The equilibrium dialysis experiment was performed as described previously (16). The binding solution, as well as the buffer, used for equilibrium dialysis was 20 mM Tris-HCl (pH 7.5)-50 mM NaCl-10 mM MgCl2. Four sets of reactions were performed in 500 μl of binding solution containing 200 μM enzyme (LdTOP1DRLS, LdTOP1DRLF270L-K430N, LdTOP1DRLF270L, or LdTOP1DRSN184S, respectively) in each set and increasing concentrations of DIM (1, 5, 10, 15, and 20 μM) at 37°C for 30 min. The reaction mixture was loaded into the dialysis bag with a 12- to 14-kDa cutoff and placed in a 5-ml buffer solution. Corresponding “blanks” containing only the buffer solution or only the buffer-protein solution without any drug were run. The solutions were equilibrated for 24 h at 25°C with shaking at 100 rpm for the entire period. At the end of the equilibration, the concentration of DIM outside solutions was estimated by measuring the absorbance of the solution and using a molar extinction coefficient of 6.6 × 104 M−1 for DIM. Inside solutions could not be used, since protein interfered with the estimation. All the absorbance measurements were made at 25°C using a Bio-Rad SmartSpec 3000 UV spectrophotometer in a 10-mm-path-length cell.

RESULTS

Development of DIM-resistant parasites and accumulation of DIM in the cells of WT and resistant parasites.

In order to determine the DIM resistance mechanisms of Leishmania parasites, we selected the parental L. donovani parasites (AG83) for resistance to DIM in a step-by-step manner until they reached a resistance level of 42-fold over their WT counterparts. More specifically, a highly resistant L. donovani strain was selected by stepwise exposure to increasing concentrations of DIM (1, 2, 5, 10, 20, 40, and 50 μM) over a period of 1 year. The parasites were grown stably in the medium in the presence of 50 μM DIM and were designated LdDR50. Then LdDR50 parasites were cloned, and DIM was found to have similar 50% inhibitory concentrations for the single-cell clones. A representative clone was used for all subsequent assays. To compare their susceptibilities to DIM, we exposed freshly harvested parasites to increasing concentrations of the drug. The growth of LdDR50 parasites was hardly affected by DIM, even at the highest concentration used, whereas the growth of WT parasites was inhibited in a dose-dependent manner, with a 50% inhibitory concentration of 1.25 μM (Fig. 1A). This result clearly established the development of resistance mechanisms in LdDR50 to circumvent the cytotoxic effect of DIM. Because the resistance to topoisomerase I inhibitors is usually multifactorial in mammalian cells, we performed further experiments at different cellular levels to establish the potential mechanisms of resistance to DIM in L. donovani.

FIG. 1.

FIG. 1.

Effects of DIM on the growth of WT and LdDR50 parasites, and accumulation of DIM in both strains. (A) The growth of parasites (WT and strain LdDR50) was monitored in the presence of increasing concentrations (1, 5, 10, 15, and 20 μM) of DIM at 24 h. The level of proliferation of the WT Leishmania strain in the absence of any treatment was considered the maximal-growth control. Parasite growth was expressed as a percentage of the optical density of the control. Each result (percentage of the control value ± standard error) is representative of three experiments. (B) The accumulation of DIM was measured at given time intervals by spectrophotometric analysis at absorbance maxima of 280 nm as described in Materials and Methods. Data are means ± standard errors from three independent experiments.

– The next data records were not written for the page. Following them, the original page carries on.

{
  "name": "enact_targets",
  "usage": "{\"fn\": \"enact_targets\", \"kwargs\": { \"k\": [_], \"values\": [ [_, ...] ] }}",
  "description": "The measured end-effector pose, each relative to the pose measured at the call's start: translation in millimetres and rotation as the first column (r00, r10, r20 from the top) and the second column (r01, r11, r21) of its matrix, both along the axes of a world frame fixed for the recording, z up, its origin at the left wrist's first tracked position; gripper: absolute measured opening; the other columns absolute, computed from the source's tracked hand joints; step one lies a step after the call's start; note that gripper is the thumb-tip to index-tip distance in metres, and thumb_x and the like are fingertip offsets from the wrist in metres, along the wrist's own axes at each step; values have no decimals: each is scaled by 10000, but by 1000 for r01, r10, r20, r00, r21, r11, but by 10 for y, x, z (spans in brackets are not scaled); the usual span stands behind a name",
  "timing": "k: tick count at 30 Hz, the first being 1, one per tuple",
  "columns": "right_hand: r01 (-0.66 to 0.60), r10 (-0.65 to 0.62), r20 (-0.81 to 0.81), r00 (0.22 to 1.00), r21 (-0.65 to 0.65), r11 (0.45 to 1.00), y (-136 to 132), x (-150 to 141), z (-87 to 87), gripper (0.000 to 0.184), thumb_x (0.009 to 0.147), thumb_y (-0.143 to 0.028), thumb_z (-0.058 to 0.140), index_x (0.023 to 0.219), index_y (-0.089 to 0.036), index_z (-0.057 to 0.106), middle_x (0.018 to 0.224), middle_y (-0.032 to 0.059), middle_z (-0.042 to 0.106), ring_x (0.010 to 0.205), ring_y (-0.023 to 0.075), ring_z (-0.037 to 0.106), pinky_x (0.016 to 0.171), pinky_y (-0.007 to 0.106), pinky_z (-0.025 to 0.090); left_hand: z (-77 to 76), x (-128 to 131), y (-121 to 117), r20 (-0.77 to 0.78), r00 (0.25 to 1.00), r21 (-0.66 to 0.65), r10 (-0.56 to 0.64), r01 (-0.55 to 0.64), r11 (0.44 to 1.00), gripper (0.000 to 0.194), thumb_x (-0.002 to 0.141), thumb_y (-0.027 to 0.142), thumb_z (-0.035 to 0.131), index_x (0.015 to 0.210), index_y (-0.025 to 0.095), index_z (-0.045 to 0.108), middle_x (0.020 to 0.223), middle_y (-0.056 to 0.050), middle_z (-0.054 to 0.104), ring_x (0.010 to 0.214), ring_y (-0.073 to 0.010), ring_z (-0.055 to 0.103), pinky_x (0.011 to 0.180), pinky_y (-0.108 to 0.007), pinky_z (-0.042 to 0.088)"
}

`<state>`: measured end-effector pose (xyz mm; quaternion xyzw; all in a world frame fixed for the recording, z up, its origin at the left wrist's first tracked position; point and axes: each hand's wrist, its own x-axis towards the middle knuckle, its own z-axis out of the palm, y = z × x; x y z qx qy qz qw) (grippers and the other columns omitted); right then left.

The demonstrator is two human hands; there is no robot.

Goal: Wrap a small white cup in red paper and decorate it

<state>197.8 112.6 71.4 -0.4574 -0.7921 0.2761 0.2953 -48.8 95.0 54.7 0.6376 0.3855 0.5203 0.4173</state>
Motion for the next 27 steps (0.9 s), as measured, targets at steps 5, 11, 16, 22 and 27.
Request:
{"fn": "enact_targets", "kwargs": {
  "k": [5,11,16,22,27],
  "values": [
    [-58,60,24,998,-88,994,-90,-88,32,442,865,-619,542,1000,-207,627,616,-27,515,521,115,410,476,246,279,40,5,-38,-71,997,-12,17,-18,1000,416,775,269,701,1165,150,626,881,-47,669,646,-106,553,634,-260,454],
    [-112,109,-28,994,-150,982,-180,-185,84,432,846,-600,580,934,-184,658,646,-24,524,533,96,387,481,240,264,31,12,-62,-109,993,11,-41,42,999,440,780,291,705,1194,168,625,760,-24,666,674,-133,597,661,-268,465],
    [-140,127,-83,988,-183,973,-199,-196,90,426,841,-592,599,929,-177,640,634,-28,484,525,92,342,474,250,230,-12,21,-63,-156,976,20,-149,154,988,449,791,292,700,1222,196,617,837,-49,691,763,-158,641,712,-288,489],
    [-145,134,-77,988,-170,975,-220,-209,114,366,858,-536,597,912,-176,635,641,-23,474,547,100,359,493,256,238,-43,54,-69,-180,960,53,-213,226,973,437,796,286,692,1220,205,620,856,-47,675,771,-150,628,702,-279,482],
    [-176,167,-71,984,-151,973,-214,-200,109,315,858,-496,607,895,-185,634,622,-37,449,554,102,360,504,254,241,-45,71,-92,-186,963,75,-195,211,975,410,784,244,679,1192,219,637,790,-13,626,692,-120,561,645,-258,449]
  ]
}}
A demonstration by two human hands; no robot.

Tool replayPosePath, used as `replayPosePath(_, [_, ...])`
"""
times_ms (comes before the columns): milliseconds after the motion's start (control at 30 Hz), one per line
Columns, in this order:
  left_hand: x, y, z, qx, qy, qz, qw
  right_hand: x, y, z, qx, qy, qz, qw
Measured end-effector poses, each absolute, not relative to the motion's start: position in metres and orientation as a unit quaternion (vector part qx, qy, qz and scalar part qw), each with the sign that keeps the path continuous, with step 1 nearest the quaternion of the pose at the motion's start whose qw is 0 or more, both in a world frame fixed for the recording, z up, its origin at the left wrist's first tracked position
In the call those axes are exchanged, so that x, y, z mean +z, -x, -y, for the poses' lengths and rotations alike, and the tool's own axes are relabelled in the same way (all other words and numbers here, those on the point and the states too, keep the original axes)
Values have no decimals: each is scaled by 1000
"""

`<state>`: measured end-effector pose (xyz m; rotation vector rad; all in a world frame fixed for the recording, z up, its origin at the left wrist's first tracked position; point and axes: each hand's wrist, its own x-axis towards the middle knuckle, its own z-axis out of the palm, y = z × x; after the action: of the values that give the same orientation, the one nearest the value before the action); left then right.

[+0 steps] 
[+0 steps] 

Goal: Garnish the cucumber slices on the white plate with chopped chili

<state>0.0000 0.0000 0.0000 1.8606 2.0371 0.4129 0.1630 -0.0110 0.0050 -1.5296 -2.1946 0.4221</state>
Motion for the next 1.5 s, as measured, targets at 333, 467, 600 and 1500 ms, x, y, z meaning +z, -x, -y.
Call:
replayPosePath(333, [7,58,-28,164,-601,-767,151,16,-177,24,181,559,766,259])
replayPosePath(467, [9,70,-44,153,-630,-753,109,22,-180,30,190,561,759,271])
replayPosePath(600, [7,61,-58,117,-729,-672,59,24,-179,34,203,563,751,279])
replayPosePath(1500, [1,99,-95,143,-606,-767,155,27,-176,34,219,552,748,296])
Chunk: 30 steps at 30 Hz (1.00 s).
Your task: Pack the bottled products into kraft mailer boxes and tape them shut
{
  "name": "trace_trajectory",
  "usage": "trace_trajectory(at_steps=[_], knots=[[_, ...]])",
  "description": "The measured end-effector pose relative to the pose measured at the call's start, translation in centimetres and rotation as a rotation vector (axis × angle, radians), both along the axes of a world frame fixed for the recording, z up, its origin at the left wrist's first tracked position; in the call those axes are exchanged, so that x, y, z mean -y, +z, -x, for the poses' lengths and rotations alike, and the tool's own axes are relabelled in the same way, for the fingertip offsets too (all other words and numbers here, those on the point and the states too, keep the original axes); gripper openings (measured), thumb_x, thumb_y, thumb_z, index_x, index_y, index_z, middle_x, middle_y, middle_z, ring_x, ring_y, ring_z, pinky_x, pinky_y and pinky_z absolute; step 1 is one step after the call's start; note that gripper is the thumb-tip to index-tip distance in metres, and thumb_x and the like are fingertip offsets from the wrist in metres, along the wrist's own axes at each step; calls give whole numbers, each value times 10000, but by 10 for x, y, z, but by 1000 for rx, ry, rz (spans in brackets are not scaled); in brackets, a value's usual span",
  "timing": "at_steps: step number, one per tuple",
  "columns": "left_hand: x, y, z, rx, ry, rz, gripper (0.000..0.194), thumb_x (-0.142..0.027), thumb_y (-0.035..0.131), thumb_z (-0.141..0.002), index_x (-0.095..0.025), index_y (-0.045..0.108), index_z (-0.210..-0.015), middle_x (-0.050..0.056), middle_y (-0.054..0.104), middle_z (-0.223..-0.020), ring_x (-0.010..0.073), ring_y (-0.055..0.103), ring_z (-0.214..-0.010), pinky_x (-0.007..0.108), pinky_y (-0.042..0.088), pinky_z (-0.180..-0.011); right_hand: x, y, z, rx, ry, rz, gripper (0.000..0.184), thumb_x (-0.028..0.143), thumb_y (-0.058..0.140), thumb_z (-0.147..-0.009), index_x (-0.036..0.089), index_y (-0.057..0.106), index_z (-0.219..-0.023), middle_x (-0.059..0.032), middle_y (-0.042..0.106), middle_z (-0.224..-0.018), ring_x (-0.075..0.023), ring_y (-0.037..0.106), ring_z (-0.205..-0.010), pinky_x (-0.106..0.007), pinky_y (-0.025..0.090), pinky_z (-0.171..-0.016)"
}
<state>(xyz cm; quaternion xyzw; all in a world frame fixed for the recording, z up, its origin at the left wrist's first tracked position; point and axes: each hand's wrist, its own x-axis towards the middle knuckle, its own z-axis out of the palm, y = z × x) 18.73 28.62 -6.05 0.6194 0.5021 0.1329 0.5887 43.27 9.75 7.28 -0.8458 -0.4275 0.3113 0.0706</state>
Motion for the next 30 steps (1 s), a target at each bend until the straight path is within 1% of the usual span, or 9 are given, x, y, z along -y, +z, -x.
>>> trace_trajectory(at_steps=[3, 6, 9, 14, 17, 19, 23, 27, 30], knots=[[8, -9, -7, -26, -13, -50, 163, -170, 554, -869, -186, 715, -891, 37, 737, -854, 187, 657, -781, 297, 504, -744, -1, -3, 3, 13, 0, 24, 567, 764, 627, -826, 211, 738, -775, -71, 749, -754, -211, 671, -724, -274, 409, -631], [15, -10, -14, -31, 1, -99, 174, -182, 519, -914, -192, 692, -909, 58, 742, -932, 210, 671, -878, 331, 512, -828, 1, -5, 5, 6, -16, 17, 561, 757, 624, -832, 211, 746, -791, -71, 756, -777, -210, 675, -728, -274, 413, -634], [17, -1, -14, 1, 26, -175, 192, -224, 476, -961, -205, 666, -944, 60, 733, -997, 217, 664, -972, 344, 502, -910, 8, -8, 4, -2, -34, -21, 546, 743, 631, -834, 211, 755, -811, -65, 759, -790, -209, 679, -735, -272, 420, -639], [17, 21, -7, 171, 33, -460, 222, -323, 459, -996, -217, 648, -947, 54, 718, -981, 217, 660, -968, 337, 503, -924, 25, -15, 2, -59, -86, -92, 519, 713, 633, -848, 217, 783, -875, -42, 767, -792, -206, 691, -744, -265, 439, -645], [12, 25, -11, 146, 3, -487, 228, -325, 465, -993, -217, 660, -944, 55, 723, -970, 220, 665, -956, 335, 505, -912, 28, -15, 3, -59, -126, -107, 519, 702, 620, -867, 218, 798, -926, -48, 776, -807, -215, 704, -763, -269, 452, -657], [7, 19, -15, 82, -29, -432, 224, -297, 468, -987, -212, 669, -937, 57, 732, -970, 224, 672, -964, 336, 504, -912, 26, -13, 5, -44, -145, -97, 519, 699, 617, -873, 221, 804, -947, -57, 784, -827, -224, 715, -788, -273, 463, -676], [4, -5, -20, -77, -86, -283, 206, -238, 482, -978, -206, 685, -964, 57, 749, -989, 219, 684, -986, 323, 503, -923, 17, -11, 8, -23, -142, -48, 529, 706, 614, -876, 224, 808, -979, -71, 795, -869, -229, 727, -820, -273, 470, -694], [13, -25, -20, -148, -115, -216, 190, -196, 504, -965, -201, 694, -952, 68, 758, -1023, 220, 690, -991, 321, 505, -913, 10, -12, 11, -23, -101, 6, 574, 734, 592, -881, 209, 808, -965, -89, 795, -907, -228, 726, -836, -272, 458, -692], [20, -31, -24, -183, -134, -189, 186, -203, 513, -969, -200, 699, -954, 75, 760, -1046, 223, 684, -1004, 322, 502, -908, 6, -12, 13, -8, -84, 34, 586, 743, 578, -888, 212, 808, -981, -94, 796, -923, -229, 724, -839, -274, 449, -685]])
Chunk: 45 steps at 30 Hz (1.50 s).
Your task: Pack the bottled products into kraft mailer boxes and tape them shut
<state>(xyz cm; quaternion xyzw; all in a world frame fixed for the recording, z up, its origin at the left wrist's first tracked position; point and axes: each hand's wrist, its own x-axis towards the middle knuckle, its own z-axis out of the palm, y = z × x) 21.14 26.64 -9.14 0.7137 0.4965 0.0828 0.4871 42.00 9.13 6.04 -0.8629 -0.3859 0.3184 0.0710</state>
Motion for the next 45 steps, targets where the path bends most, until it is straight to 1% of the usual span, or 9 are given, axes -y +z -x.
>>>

One of the possible potential mechanisms of drug resistance in parasites is increased efflux or decreased influx. So for Leishmania parasites, one possible way to develop resistance to DIM could be to block the uptake or increase the efflux of DIM. Since DIM has an absorbance maximum at 280 nm, we tested these possibilities by measuring its accumulation inside the parasites. Moreover, spectrophotometric analysis of the drug kinetics was performed to determine whether the WT strain was more permeable to DIM than resistant parasites. As reported in Fig. 1B, no significant differences in permeability were detected between the WT strain and LdDR50, even at a high concentration of DIM (20 μM), suggesting no alteration in the accumulation of the drug in the resistant strain. Since DIM accumulation appears to remain same in the WT and resistant parasites, we further investigated the molecular aspects of topoisomerase I and its interaction with DIM.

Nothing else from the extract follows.